What effects this cross-reactivity might have on a previously healthy person infected with SARS-CoV-2 was not addressed in the current study. “Generally speaking, it is possible that cross-reactive T-helper cells have a protective effect, for instance, by helping the immune system speed up its production of antibodies against the novel virus,” explained co-lead author Leif Erik Sander, MD, of Charité’s medical department, division of infectious diseases and respiratory medicine. He added: “In this case, a recent bout of the common cold would probably result in less severe COVID-19 symptoms. However, it is also possible that cross-reactive immunity could lead to a misdirected immune response and potentially negative effects on the clinical course of COVID-19. We know this can occur with dengue fever, for instance.”

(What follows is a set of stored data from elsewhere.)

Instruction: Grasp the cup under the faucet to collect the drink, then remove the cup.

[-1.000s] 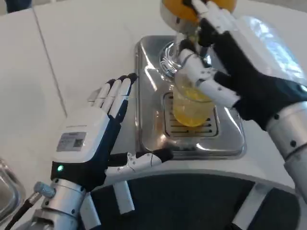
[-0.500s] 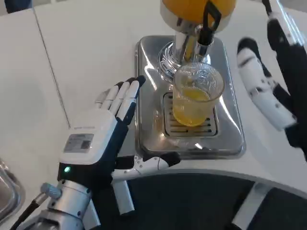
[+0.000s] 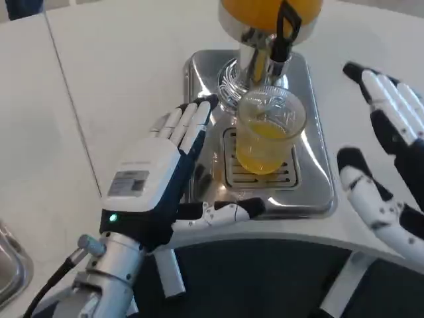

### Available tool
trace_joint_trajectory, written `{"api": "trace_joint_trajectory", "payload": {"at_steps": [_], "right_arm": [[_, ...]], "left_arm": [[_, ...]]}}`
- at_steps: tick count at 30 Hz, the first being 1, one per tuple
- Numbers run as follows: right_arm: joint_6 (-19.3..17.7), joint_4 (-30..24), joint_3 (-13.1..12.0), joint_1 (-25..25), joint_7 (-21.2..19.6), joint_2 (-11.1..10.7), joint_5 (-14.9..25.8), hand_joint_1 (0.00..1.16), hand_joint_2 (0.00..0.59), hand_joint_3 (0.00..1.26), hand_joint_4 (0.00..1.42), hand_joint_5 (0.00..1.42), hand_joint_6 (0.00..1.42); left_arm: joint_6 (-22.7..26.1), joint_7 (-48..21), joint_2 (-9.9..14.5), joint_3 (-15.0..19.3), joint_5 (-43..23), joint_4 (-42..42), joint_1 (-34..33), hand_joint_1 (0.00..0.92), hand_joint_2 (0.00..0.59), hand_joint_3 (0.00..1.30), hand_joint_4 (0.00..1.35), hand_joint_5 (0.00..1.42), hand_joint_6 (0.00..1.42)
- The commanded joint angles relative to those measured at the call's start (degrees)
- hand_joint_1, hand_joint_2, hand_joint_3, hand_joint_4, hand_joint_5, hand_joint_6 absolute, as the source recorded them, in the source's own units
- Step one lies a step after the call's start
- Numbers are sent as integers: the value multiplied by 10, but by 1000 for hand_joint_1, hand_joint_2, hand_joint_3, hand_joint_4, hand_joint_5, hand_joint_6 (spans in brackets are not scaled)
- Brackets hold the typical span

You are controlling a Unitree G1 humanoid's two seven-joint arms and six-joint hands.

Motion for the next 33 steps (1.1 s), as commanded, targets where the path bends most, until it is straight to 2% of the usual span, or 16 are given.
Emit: {"api": "trace_joint_trajectory", "payload": {"at_steps": [1, 8, 14, 22, 33], "right_arm": [[-65, 5, -44, 68, -32, -13, 33, 40, 539, 0, 0, 0, 0], [-144, 21, -97, 156, -54, -18, 71, 102, 509, 0, 0, 0, 1], [-190, 20, -110, 223, -65, -5, 66, 110, 487, 0, 0, 0, 1], [-189, 1, -106, 234, -54, 12, 56, 111, 475, 0, 0, 0, 1], [-186, 3, -100, 245, -53, 30, 46, 106, 458, 0, 0, 0, 1]], "left_arm": [[0, 8, -17, -1, -21, 33, -18, 108, 37, 0, 0, 28, 71], [-22, 26, -36, 0, -51, 90, -63, 159, 46, 0, 0, 50, 79], [-76, 38, -50, 4, -105, 148, -92, 189, 49, 0, 0, 93, 122], [-119, 45, -66, -4, -118, 184, -108, 234, 46, 0, 0, 121, 142], [-126, 66, -99, -21, -111, 254, -155, 353, 51, 0, 0, 169, 193]]}}
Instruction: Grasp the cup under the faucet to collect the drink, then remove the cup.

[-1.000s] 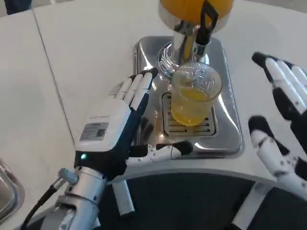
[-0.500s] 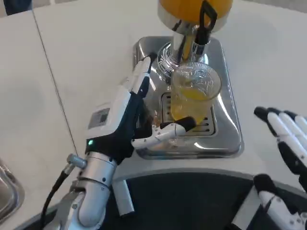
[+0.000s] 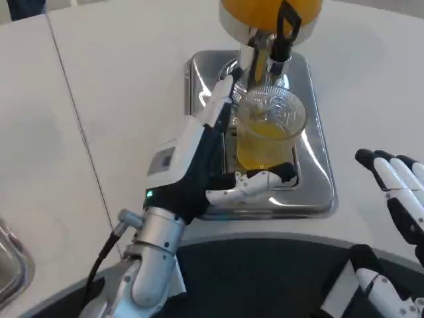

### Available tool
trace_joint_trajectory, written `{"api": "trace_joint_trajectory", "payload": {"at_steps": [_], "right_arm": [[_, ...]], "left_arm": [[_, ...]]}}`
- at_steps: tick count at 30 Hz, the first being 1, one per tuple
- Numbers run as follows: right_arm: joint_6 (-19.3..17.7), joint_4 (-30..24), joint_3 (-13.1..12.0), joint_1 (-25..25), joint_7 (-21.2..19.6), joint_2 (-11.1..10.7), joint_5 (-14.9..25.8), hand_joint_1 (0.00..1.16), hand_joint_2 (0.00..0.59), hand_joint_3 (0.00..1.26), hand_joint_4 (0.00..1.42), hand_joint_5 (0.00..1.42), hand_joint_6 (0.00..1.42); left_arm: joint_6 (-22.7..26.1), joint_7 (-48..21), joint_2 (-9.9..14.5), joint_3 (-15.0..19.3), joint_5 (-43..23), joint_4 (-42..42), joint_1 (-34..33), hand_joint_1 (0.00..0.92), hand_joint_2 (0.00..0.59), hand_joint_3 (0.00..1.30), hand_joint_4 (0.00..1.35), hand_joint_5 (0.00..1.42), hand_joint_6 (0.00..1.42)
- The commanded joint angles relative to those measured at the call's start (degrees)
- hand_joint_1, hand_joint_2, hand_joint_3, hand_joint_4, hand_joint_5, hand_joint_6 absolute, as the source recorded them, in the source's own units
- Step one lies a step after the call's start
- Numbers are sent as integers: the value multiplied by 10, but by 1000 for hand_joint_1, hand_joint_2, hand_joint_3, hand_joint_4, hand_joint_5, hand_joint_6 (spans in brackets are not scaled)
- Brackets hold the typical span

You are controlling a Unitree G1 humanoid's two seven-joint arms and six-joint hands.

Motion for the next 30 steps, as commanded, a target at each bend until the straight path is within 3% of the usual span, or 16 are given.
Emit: {"api": "trace_joint_trajectory", "payload": {"at_steps": [1, 23, 30], "right_arm": [[1, -3, -4, 13, 0, 6, -1, 105, 458, 0, 0, 0, 1], [33, -18, -11, -10, 22, 8, 5, 120, 452, 0, 0, 0, 1], [39, -18, -14, -15, 31, 9, 9, 124, 452, 0, 0, 0, 10]], "left_arm": [[-12, 14, -10, -8, -1, 39, -24, 366, 49, 0, 0, 172, 196], [-16, 37, -68, -1, -45, 125, -65, 440, 44, 0, 0, 264, 294], [-1, 62, -74, -6, -34, 144, -79, 503, 53, 0, 9, 353, 455]]}}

Prospective studies will be needed in order to conclusively determine whether previous “common cold” coronavirus infections confer protection against subsequent infection with SARS-CoV-2—and whether this might explain the high variability in clinical manifestations. One such study, which will be led by Charité and conducted in collaboration with Technische Universität Berlin and the MPIMG, was just launched. Funded by the Federal Ministry of Health (BMG) and the Federal Institute for Drugs and Medical Devices (BfArM), the “Charité Corona Cross Study” will investigate the impact of cross-reactive T-helper cells on the course of COVID-19. The researchers will simultaneously follow COVID-19 risk populations over several months. Ultimately, the study aims to help predict the clinical course of COVID-19, both in people with and without previous SARS-CoV-2 infections.

Coronaviruses are responsible for up to 30% of all seasonal colds.

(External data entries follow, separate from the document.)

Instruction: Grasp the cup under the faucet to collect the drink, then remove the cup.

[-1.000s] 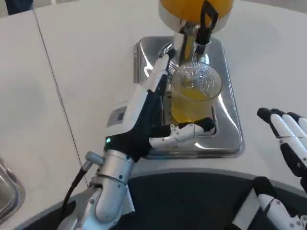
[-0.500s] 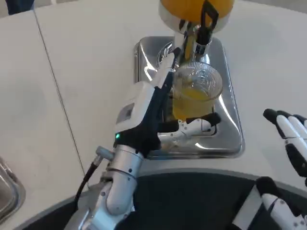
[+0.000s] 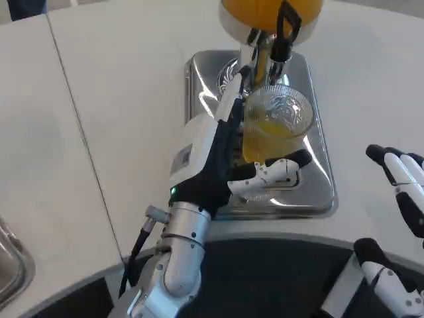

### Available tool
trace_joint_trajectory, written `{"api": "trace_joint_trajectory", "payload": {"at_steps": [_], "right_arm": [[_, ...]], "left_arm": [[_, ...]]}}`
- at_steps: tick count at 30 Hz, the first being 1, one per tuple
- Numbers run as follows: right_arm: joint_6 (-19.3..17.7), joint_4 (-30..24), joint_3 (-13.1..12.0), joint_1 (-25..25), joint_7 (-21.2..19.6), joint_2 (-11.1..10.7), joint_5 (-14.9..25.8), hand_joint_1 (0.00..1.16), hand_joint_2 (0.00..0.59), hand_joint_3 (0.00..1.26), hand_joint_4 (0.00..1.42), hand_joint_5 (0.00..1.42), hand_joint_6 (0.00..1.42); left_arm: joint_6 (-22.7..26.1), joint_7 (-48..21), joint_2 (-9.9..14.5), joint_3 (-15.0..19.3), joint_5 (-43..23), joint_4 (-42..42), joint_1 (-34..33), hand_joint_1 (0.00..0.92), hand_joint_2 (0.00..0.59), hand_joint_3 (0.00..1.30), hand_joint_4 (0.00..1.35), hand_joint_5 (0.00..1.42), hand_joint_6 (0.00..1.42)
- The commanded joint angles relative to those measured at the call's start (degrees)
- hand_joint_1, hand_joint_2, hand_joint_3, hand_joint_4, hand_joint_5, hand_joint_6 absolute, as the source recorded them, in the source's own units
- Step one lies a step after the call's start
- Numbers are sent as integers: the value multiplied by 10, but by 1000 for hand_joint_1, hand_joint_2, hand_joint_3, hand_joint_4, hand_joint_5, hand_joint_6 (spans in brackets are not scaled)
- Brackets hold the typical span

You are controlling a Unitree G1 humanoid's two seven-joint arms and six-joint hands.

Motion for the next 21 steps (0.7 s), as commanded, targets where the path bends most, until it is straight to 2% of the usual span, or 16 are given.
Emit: {"api": "trace_joint_trajectory", "payload": {"at_steps": [1, 11, 21], "right_arm": [[10, -9, -9, -2, 12, 0, 10, 123, 452, 0, 0, 0, 11], [34, -9, -26, -18, 31, -2, 27, 110, 457, 0, 0, 0, 29], [60, -9, -47, -36, 46, -4, 38, 106, 457, 0, 0, 0, 34]], "left_arm": [[14, 17, -7, -6, 10, 13, -14, 511, 53, 0, 20, 365, 470], [40, 47, -14, -33, 38, 25, -30, 586, 57, 63, 132, 552, 799], [61, 78, -34, -54, 52, 52, -47, 588, 58, 143, 223, 680, 987]]}}
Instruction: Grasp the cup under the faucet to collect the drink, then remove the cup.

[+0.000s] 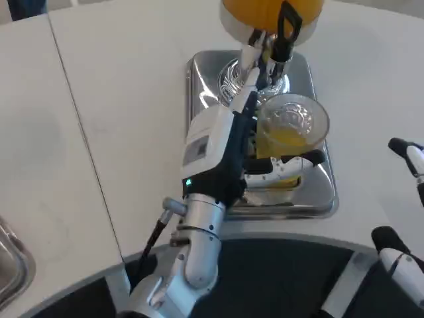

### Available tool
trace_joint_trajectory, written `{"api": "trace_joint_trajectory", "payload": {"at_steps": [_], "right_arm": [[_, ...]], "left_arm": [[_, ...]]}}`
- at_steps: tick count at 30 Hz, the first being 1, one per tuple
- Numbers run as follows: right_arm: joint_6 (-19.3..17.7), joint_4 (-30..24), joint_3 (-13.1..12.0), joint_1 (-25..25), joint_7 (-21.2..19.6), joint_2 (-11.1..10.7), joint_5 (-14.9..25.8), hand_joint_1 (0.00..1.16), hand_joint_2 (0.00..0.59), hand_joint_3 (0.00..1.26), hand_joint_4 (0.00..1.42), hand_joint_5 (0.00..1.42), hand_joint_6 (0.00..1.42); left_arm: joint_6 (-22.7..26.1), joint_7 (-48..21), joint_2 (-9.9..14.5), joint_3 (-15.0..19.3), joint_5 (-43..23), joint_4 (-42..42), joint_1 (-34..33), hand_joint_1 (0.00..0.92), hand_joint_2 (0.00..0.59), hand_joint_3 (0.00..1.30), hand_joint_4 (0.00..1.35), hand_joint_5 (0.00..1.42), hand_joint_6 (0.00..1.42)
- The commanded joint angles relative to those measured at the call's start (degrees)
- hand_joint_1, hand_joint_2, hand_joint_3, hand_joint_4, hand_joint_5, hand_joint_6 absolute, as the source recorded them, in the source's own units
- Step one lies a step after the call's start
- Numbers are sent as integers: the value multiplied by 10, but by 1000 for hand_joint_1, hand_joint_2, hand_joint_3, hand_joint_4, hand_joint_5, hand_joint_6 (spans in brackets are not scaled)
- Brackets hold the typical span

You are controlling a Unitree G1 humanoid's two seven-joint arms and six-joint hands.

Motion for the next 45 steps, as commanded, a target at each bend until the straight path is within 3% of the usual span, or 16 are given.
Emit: {"api": "trace_joint_trajectory", "payload": {"at_steps": [1, 4, 6, 8, 11, 18, 25, 45], "right_arm": [[12, -9, -14, -6, 11, -2, 11, 106, 457, 0, 0, 1, 36], [21, -9, -22, -12, 15, -2, 15, 105, 457, 0, 0, 2, 40], [25, -9, -25, -15, 19, -2, 16, 105, 457, 0, 0, 2, 42], [29, -9, -28, -17, 23, -2, 17, 104, 457, 0, 0, 2, 44], [36, -9, -30, -19, 27, -2, 16, 104, 457, 0, 0, 2, 45], [55, -9, -27, -35, 37, -7, 13, 110, 454, 0, 0, 6, 47], [67, -9, -9, -44, 42, -9, 3, 117, 452, 0, 0, 12, 47], [70, -3, 60, -52, 30, -8, -20, 126, 452, 0, 0, 24, 64]], "left_arm": [[17, 21, -17, -12, 12, 22, -7, 591, 56, 181, 280, 723, 1055], [25, 57, -29, -14, 20, 26, -7, 614, 37, 418, 518, 926, 1262], [28, 82, -36, -13, 21, 27, -6, 624, 14, 649, 770, 1093, 1407], [28, 103, -47, -5, 14, 27, -4, 618, 1, 871, 1025, 1267, 1424], [26, 108, -54, 4, 2, 29, -4, 632, 9, 1013, 1169, 1368, 1424], [29, 105, -61, 16, -17, 25, -6, 731, 0, 1125, 1234, 1351, 1424], [27, 96, -51, 25, -25, 4, -7, 786, 0, 1140, 1208, 1280, 1424], [53, 73, 56, 40, 14, -132, 70, 857, 0, 1143, 1180, 1192, 1424]]}}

“Current estimates suggest that the average adult will contract an infection caused by one of the four endemic coronaviruses approximately every two to three years,” explained Andreas Thiel, PhD, a Charité researcher based at both the Si-M (‘Der Simulierte Mensch) and the BIH Center for Regenerative Therapies (BCRT). “If we assume that these cold viruses are capable of conferring a certain level of immunity against SARS-CoV-2,” he added, “this would mean that people who have had frequent exposure to such infections in the past, and who test positive for cross-reactive T-helper cells, should have better protection.”

The authors wrote that, “The presence of S-cross-reactive T cells in a sizable fraction of the general population may affect the dynamics of the current pandemic, and has important implications for the design and analysis of upcoming COVID-19 vaccine trials.”